* PROMPT *
Throughout the material, some lines may have the word "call". Count them and give the number only.

* DATA SHOWN *
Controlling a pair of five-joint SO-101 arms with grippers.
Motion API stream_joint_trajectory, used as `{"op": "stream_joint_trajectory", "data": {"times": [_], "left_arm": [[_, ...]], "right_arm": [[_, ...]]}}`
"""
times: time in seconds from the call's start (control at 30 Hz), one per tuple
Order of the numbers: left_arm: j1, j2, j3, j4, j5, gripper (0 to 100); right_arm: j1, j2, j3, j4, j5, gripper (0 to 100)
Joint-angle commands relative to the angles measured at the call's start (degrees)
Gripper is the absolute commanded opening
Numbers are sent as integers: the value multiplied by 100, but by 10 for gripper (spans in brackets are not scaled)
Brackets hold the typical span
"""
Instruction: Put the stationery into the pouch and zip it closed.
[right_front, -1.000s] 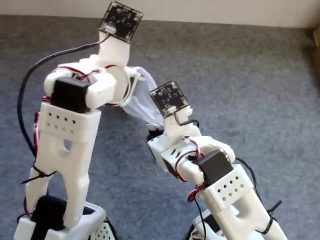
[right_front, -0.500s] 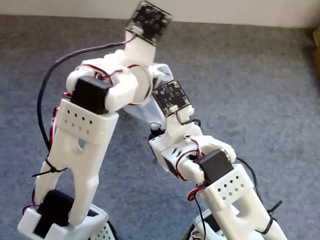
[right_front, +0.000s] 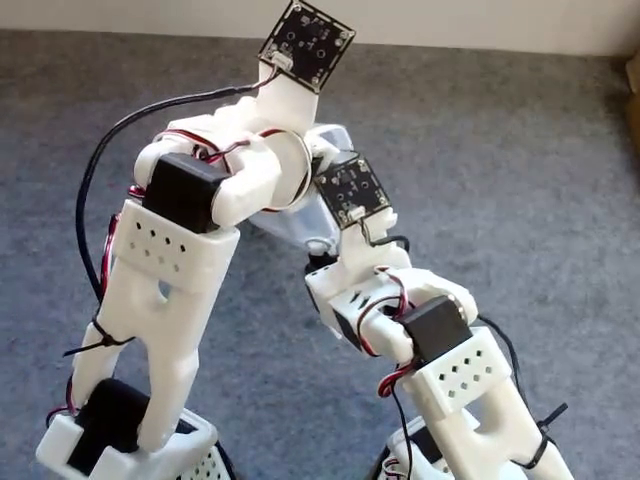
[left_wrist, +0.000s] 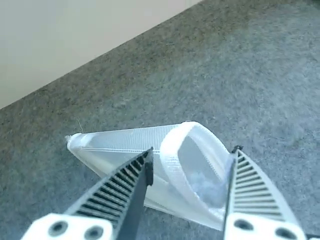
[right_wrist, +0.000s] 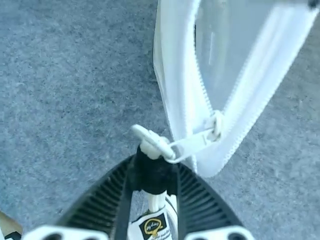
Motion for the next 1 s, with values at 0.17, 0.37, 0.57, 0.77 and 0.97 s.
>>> {"op": "stream_joint_trajectory", "data": {"times": [0.17,0.37,0.57,0.77,0.97], "left_arm": [[-629,-40,-391,-571,642,242],[-1059,-92,-444,-642,1116,243],[-1481,-145,-637,-545,1231,243],[-1446,-154,-681,378,229,242],[-1754,-567,-646,1037,-281,242]], "right_arm": [[84,-84,-338,-31,53,5],[84,-84,-338,-31,53,5],[84,-92,-374,-31,18,5],[84,-92,-1033,13,-378,5],[40,-84,-1684,4,-413,5]]}}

* EXPECTED OUTPUT *
2